## RECORDS TO USE

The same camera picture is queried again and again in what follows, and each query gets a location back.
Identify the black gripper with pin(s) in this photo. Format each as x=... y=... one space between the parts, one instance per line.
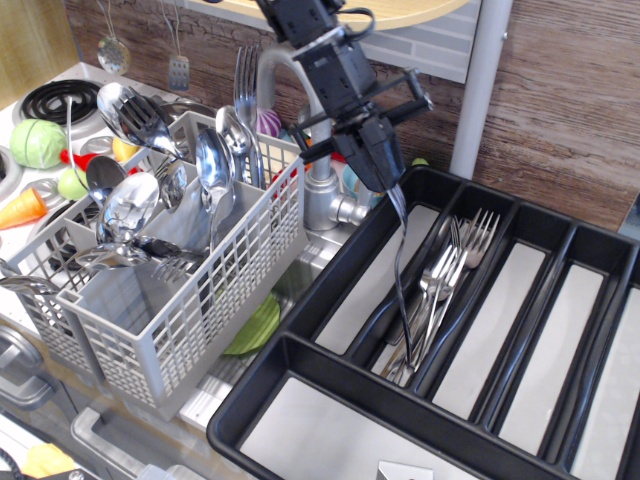
x=352 y=125

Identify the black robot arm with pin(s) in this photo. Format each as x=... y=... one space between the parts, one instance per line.
x=284 y=14

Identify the forks pile in tray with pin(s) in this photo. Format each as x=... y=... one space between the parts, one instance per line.
x=469 y=241

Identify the tall upright silver fork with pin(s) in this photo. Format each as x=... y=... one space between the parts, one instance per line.
x=245 y=104

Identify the black cutlery tray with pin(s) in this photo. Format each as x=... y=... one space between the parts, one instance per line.
x=533 y=374

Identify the silver fork lying in basket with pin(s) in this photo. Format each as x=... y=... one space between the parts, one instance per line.
x=174 y=268

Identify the grey cutlery basket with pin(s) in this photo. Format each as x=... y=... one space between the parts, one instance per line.
x=149 y=339

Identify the light blue cup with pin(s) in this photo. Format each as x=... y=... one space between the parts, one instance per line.
x=355 y=188

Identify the silver sink faucet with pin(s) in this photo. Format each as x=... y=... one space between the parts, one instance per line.
x=325 y=205

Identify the purple toy onion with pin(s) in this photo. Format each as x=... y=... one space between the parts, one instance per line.
x=268 y=122

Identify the wooden shelf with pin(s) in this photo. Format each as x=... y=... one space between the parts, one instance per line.
x=389 y=15

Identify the small silver spoon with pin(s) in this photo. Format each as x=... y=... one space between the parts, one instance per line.
x=232 y=132

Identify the large silver spoon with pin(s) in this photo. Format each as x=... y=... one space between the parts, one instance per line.
x=216 y=172

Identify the grey support pole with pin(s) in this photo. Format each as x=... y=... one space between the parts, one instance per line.
x=491 y=34

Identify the green plate in sink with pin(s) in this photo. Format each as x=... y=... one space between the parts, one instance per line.
x=257 y=330

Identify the hanging metal spatula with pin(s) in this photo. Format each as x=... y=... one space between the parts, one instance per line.
x=179 y=66

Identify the silver serving spoon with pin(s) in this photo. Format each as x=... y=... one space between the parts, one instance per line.
x=127 y=209

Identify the yellow toy lemon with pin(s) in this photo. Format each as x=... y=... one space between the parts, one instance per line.
x=122 y=150

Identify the hanging slotted spoon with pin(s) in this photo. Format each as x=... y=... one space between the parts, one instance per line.
x=113 y=55

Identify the black stove burner coil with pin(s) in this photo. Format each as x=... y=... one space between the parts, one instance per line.
x=49 y=102

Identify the green toy cabbage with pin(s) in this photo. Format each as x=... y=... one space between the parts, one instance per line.
x=37 y=144

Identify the orange toy carrot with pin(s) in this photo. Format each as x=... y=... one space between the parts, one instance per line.
x=27 y=207

## YOUR INSTRUCTIONS
Restate the records above word for word, without the pictures.

## EXERCISE RESULT
The same camera picture is queried again and again in what follows, and each query gets a location back.
Identify the black gripper with pin(s) in this photo. Format each as x=... y=... one space between the parts, one instance per line.
x=352 y=125

Identify the black robot arm with pin(s) in this photo. Format each as x=... y=... one space between the parts, one instance per line.
x=284 y=14

Identify the forks pile in tray with pin(s) in this photo. Format each as x=... y=... one space between the parts, one instance per line.
x=469 y=241

Identify the tall upright silver fork with pin(s) in this photo. Format each as x=... y=... one space between the parts, one instance per line.
x=245 y=104

Identify the black cutlery tray with pin(s) in this photo. Format each as x=... y=... one space between the parts, one instance per line.
x=533 y=374

Identify the silver fork lying in basket with pin(s) in this photo. Format each as x=... y=... one space between the parts, one instance per line.
x=174 y=268

Identify the grey cutlery basket with pin(s) in this photo. Format each as x=... y=... one space between the parts, one instance per line.
x=149 y=339

Identify the light blue cup with pin(s) in this photo. Format each as x=... y=... one space between the parts, one instance per line.
x=355 y=188

Identify the silver sink faucet with pin(s) in this photo. Format each as x=... y=... one space between the parts, one instance per line.
x=325 y=205

Identify the purple toy onion with pin(s) in this photo. Format each as x=... y=... one space between the parts, one instance per line.
x=268 y=122

Identify the wooden shelf with pin(s) in this photo. Format each as x=... y=... one space between the parts, one instance per line.
x=389 y=15

Identify the small silver spoon with pin(s) in this photo. Format each as x=... y=... one space between the parts, one instance per line.
x=232 y=132

Identify the large silver spoon with pin(s) in this photo. Format each as x=... y=... one space between the parts, one instance per line.
x=216 y=172

Identify the grey support pole with pin(s) in this photo. Format each as x=... y=... one space between the parts, one instance per line.
x=491 y=34

Identify the green plate in sink with pin(s) in this photo. Format each as x=... y=... one space between the parts, one instance per line.
x=257 y=330

Identify the hanging metal spatula with pin(s) in this photo. Format each as x=... y=... one space between the parts, one instance per line.
x=179 y=66

Identify the silver serving spoon with pin(s) in this photo. Format each as x=... y=... one space between the parts, one instance per line.
x=127 y=209

Identify the yellow toy lemon with pin(s) in this photo. Format each as x=... y=... one space between the parts, one instance per line.
x=122 y=150

Identify the hanging slotted spoon with pin(s) in this photo. Format each as x=... y=... one space between the parts, one instance per line.
x=113 y=55

Identify the black stove burner coil with pin(s) in this photo. Format each as x=... y=... one space between the parts, one instance per line.
x=49 y=102

Identify the green toy cabbage with pin(s) in this photo. Format each as x=... y=... one space between the parts, one instance per line.
x=37 y=144

Identify the orange toy carrot with pin(s) in this photo. Format each as x=... y=... one space between the parts, one instance per line.
x=27 y=207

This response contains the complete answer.